§ Exercise prompt
All lines in the records that carry the string "named" are to be shown.

Items from a dataset
◇ ◇ ◇ ◇ ◇

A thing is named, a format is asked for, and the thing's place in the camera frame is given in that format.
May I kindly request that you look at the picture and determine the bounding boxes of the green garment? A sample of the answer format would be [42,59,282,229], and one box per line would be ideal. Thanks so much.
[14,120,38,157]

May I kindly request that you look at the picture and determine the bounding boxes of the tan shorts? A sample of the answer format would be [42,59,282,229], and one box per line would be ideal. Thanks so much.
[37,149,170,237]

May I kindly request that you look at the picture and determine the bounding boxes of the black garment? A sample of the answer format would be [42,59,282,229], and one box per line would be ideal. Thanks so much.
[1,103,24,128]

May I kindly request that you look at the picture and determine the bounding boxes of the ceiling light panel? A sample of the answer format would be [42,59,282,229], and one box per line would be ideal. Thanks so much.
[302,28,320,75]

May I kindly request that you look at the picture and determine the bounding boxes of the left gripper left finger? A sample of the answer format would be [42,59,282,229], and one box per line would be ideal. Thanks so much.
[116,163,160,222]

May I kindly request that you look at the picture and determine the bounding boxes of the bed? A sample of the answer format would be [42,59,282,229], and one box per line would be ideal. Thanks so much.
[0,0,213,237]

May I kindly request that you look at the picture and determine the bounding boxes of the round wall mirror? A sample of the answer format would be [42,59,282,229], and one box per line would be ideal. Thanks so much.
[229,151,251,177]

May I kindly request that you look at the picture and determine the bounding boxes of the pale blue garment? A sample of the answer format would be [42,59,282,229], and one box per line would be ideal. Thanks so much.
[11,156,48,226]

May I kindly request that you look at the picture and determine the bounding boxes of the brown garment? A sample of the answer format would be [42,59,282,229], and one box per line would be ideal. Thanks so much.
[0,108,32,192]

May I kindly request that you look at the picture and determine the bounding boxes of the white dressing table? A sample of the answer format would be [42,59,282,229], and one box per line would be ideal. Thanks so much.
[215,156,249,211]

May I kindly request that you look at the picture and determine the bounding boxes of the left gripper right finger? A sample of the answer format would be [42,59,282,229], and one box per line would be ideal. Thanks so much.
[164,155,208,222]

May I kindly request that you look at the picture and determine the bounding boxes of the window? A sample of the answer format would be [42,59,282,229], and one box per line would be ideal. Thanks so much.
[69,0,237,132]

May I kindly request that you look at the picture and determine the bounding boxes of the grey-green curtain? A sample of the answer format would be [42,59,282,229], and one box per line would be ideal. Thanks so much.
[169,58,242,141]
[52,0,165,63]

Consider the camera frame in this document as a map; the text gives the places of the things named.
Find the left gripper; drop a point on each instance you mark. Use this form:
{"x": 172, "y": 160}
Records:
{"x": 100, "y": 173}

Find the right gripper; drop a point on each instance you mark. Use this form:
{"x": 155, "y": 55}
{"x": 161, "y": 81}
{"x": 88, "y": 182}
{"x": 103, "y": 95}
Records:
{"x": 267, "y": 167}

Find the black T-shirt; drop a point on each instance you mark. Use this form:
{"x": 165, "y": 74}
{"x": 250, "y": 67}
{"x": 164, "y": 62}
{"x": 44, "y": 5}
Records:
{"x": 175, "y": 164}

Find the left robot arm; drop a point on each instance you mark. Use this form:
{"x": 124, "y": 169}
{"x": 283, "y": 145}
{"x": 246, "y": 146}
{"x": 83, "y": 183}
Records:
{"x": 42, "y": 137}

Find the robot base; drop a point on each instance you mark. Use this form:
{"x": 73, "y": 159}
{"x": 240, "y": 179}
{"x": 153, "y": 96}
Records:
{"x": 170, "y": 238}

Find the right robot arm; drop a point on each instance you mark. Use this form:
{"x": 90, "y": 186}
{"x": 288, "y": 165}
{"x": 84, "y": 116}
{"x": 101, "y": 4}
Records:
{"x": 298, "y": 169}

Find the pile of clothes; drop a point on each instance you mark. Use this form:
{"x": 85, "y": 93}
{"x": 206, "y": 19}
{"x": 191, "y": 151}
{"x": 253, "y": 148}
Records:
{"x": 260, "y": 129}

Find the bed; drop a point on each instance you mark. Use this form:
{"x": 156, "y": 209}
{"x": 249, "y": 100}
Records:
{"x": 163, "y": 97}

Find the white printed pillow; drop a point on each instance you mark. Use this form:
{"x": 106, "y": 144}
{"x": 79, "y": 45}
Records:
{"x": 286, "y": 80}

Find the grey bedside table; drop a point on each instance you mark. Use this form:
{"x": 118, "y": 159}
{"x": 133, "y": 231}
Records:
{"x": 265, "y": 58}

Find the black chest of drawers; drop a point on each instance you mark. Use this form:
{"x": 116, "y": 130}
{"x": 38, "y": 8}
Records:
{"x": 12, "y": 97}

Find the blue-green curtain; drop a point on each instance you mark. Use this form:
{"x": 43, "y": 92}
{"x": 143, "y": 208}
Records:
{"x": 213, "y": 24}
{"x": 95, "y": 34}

◇ ◇ ◇ ◇ ◇

§ Response below
A thing is named, a format is asked for, and the thing's place in the camera frame is given in that format.
Consider the camera frame in this document as a map; the text gives the places of the things named.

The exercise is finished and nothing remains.